▶ **PROBLEM STATEMENT**
Please look for the string "item" below and report every line in which it occurs.

<<<<

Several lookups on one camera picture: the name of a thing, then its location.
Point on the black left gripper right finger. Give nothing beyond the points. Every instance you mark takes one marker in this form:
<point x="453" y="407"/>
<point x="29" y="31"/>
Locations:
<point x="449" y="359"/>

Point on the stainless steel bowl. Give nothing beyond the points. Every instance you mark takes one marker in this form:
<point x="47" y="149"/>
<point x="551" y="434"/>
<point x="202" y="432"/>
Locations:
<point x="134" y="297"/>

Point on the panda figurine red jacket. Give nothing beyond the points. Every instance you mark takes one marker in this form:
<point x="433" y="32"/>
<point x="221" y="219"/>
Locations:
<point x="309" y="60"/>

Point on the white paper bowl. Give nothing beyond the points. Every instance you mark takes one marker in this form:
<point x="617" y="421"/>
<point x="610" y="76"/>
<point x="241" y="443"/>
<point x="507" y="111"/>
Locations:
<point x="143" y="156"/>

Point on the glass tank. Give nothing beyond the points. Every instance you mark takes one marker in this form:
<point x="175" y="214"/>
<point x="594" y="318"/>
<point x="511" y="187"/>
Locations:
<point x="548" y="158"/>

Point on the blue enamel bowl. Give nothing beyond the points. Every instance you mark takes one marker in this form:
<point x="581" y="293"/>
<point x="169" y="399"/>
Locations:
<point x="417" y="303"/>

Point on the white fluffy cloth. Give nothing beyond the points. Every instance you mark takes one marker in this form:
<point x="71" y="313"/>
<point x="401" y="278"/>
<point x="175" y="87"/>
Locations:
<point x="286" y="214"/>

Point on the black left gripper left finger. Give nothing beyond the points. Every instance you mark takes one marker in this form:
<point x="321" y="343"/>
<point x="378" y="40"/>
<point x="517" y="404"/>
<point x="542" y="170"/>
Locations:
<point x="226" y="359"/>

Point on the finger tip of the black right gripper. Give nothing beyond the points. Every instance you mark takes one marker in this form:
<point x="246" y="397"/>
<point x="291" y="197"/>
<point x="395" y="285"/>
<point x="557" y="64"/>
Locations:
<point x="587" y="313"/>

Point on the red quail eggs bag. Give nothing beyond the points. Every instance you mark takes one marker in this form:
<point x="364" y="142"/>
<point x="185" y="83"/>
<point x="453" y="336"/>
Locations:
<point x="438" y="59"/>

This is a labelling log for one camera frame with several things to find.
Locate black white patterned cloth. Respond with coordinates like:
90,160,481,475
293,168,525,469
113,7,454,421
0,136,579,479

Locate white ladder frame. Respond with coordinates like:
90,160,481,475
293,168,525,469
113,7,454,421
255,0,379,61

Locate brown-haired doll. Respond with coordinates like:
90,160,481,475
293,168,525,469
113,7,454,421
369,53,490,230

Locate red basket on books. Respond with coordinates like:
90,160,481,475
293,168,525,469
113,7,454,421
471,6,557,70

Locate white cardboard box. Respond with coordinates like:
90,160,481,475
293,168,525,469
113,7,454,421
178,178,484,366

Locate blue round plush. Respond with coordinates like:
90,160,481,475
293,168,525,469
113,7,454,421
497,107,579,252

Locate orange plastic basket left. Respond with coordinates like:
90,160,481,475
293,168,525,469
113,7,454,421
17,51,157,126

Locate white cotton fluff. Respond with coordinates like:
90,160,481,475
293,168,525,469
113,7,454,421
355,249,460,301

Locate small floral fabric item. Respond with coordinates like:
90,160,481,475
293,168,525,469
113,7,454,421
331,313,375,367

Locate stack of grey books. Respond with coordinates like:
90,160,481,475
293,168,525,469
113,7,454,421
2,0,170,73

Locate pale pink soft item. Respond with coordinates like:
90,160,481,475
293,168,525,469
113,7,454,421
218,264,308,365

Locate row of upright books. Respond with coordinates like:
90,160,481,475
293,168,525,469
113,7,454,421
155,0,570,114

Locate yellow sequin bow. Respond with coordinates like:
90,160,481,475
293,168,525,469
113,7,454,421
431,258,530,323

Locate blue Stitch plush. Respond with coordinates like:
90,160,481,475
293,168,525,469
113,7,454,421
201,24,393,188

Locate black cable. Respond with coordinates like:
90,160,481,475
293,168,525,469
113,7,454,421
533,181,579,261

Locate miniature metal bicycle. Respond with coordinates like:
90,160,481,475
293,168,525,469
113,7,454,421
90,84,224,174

>>>>

▶ **WRITTEN SOLUTION**
Locate small floral fabric item. Respond with coordinates like:
Locate pale pink soft item. Respond with coordinates like:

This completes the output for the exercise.